General ticket sales for Rome close

Ticket sales to the general public for the 2009 UEFA Champions League final in Rome have closed – with all applicants due to be informed by 31 March, via email, whether their applications have been successful or not.

General public ticket sales for the Rome final ran from 2 March until 16 March
General public ticket sales for the Rome final ran from 2 March until 16 March ©UEFA.com

Ticket sales to the general public for the 2009 UEFA Champions League final in Rome have closed.

Decided by lottery
The international general public ticket sales process began – exclusively via uefa.com – on Monday 2 March and ended today, 16 March, at 12.00CET. The allocation will be decided by lottery, with every valid application entering the ballot, independently of the time of submission within the application period. Each successful candidate will be entitled to a maximum of two tickets.

Key date
Applicants will be informed via email by 31 March if they have been successful or not, and tickets will be dispatched from 27 April by secure mail. Candidates will be able to check the status of their application on uefa.com with their log-in information from 1 April – until then it will not be possible to log on to the ticket portal, which is closed for now.

Finalists' tickets
The UEFA Champions League final takes place at the Stadio Olimpico at 20.45CET. Stadium capacity for the final will be about 67,000, with around 60 per cent of the seats reserved for supporters of the two teams.
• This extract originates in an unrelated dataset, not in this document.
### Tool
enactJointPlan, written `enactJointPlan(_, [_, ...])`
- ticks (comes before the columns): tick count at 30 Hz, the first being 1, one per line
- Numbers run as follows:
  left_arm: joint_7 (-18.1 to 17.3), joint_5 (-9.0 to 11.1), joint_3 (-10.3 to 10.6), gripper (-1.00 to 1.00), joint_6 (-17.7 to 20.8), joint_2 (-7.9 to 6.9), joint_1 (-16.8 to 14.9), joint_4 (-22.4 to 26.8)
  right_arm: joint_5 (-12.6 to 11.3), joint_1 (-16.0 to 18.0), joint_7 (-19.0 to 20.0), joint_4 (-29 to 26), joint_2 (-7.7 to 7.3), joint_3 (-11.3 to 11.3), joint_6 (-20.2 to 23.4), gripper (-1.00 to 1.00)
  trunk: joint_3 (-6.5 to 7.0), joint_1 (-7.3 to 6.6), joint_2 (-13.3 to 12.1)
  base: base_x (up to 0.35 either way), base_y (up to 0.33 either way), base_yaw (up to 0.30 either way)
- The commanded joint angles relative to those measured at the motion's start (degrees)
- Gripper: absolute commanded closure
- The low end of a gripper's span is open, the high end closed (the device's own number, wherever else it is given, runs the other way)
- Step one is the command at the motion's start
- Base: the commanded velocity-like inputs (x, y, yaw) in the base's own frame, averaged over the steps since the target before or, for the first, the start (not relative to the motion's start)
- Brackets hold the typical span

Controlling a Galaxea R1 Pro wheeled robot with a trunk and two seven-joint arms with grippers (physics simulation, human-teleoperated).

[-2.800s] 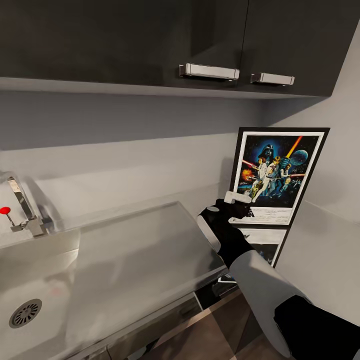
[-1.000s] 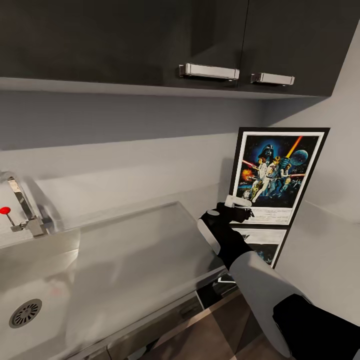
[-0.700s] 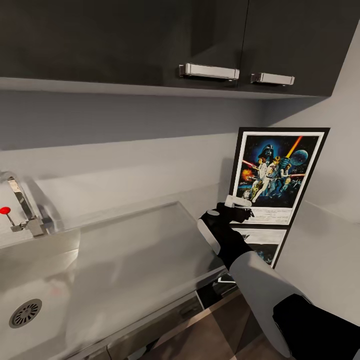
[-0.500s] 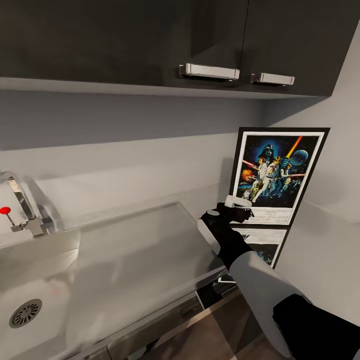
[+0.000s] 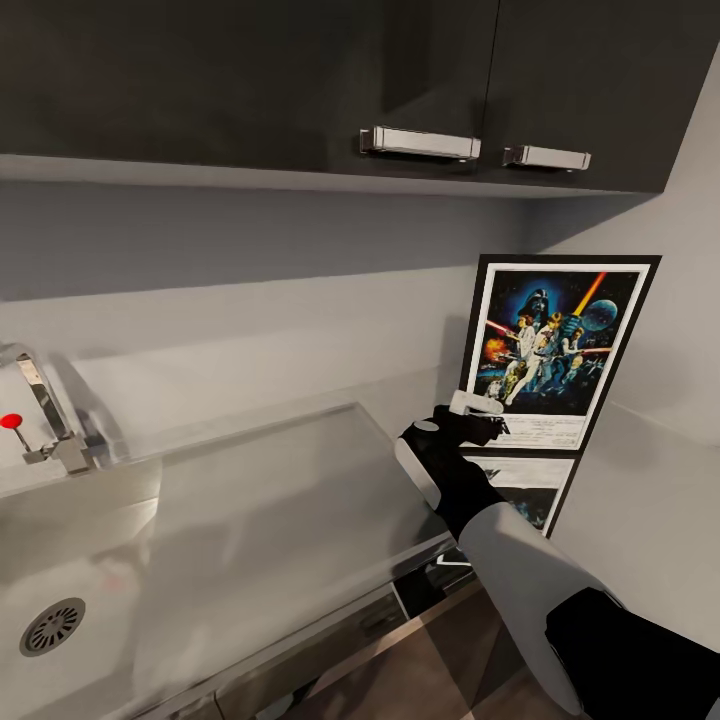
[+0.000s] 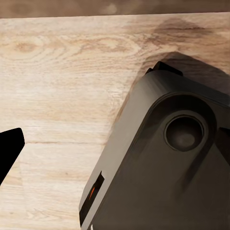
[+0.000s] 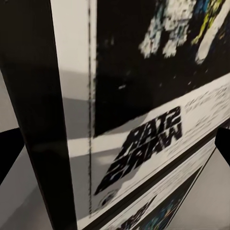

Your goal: Pick up the poster from the kitchen countertop and hang it on one of the wall nails in the kitchen.

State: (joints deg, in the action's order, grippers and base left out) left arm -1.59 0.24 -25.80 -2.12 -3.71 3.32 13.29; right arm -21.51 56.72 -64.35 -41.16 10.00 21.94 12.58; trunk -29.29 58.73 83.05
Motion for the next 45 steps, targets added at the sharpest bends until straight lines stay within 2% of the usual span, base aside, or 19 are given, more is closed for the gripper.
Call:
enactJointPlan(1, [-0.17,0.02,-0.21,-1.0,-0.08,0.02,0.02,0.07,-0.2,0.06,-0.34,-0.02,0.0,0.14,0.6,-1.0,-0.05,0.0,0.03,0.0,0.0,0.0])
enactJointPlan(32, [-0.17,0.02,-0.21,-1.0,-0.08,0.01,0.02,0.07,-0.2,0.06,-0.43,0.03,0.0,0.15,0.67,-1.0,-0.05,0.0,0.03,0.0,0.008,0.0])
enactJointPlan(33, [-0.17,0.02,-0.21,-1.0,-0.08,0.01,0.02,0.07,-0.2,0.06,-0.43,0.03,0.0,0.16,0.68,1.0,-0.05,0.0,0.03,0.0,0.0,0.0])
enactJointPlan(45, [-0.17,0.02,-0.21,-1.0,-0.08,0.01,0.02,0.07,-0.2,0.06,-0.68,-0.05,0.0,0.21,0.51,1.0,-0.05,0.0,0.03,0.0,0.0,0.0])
Each finalist will have up to 20,000 tickets for distribution to fans, with the remaining tickets allocated to the European football family, comprising UEFA, the local organising committee, national associations and commercial partners.

Applicants vetted
Online applications will be checked to ensure that anyone banned from attending football matches is unsuccessful in any attempt to purchase tickets. UEFA underlines that no tickets are being distributed via agencies or brokers. UEFA also encourages fans not to be lured into deals with touts who not only demand exorbitant prices, but are often not in possession of the tickets they purport to have for sale.